### REQUIRED ACTION
Return the lines below that contain "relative".

### GIVEN MATERIAL
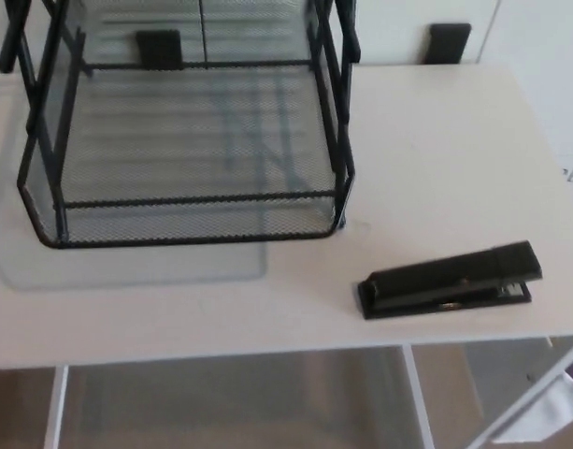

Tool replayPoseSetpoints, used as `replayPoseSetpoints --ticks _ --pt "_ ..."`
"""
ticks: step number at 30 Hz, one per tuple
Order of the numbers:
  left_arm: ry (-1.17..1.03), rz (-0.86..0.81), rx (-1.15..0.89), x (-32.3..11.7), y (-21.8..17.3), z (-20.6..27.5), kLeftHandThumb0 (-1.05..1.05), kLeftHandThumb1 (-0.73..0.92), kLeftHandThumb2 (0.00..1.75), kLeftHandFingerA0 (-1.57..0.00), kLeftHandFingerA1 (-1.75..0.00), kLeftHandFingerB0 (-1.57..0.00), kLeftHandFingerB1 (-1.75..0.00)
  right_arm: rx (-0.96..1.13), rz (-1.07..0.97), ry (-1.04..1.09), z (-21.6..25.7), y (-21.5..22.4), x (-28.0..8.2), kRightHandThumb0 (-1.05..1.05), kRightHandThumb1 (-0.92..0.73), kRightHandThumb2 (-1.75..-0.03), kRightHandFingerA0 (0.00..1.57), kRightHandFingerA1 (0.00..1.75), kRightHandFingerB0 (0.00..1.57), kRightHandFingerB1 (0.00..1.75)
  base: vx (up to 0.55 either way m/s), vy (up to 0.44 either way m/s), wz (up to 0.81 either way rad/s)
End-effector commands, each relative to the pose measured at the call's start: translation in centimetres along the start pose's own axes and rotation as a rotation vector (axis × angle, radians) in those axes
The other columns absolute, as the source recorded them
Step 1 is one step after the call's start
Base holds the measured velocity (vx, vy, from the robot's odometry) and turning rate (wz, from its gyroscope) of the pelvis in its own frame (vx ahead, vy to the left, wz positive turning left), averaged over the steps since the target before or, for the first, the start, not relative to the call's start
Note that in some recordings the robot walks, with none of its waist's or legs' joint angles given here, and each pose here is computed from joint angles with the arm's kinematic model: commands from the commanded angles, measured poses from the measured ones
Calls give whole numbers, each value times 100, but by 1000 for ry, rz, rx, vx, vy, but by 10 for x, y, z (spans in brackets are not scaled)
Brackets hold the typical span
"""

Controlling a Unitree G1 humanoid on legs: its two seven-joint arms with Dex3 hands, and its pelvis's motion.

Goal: The robot walks towards a desk on which a file tray is kept in the middle and a stapler is kept to its right. The robot lifts the stapler using its right hand and places it on the file tray.

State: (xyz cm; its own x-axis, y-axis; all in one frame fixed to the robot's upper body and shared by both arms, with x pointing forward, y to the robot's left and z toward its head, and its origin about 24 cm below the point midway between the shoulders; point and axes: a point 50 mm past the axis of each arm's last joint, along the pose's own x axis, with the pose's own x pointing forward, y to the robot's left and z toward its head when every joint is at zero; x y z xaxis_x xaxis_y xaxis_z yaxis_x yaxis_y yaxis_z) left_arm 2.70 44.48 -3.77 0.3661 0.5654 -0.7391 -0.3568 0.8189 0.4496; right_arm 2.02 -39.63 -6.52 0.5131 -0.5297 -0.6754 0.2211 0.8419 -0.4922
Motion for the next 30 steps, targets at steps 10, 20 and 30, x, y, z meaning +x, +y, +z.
replayPoseSetpoints --ticks 10,20,30 --pt "-47 116 -177 -4 21 12 -54 67 59 -45 -50 -29 -36 60 -43 -59 27 -22 7 -34 -46 -99 0 48 0 50 38 37 2" --pt "-110 103 -187 -3 21 27 -57 68 60 -47 -52 -26 -38 35 -109 -144 68 -37 7 -57 -46 -80 6 43 0 17 -21 229 4" --pt "-100 124 -195 -5 27 25 -56 68 60 -41 -50 -29 -37 65 -216 -281 144 -85 12 -57 -65 -59 21 35 0 16 -15 -14 2"
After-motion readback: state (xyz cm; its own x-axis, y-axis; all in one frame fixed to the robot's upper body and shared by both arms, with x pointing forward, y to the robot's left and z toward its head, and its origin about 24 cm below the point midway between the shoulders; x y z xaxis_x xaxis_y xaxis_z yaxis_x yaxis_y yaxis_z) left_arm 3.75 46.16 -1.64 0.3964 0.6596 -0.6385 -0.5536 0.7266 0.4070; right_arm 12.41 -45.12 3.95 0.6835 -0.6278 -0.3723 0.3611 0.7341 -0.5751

### RESULT OF THE TASK
End-effector commands, each relative to the pose measured at the call's start: translation in centimetres along the start pose's own axes and rotation as a rotation vector (axis × angle, radians) in those axes
Base holds the measured velocity (vx, vy, from the robot's odometry) and turning rate (wz, from its gyroscope) of the pelvis in its own frame (vx ahead, vy to the left, wz positive turning left), averaged over the steps since the target before or, for the first, the start, not relative to the call's start

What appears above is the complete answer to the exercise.